▶ **How to complete this task**:
As you look over the data below, please find each line where the word "rule" appears, then copy it.

(Items from a data source)
+ + + +

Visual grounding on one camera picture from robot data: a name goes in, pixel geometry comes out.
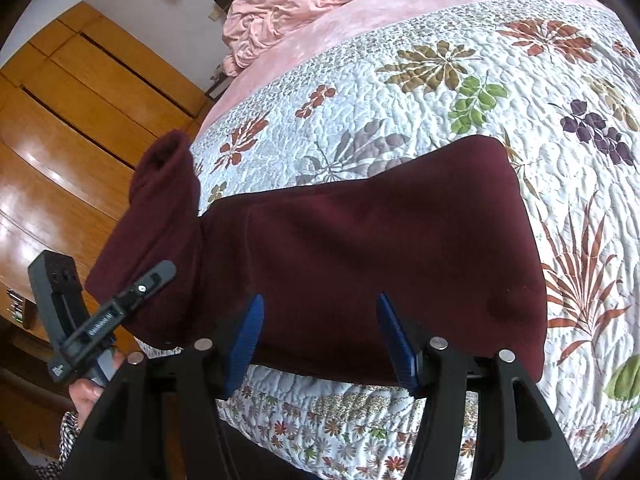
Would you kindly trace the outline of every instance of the orange fern print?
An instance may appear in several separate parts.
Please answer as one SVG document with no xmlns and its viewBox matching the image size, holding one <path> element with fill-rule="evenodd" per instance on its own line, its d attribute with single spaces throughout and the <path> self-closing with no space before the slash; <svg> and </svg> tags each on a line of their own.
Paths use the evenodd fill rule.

+ + + +

▶ **Exercise answer**:
Please answer as one SVG document with no xmlns and its viewBox matching the image size, holding one <path> element with fill-rule="evenodd" per instance on its own line, its d attribute with single spaces throughout and the <path> self-closing with no space before the slash; <svg> and </svg> tags each on a line of their own.
Paths use the evenodd fill rule.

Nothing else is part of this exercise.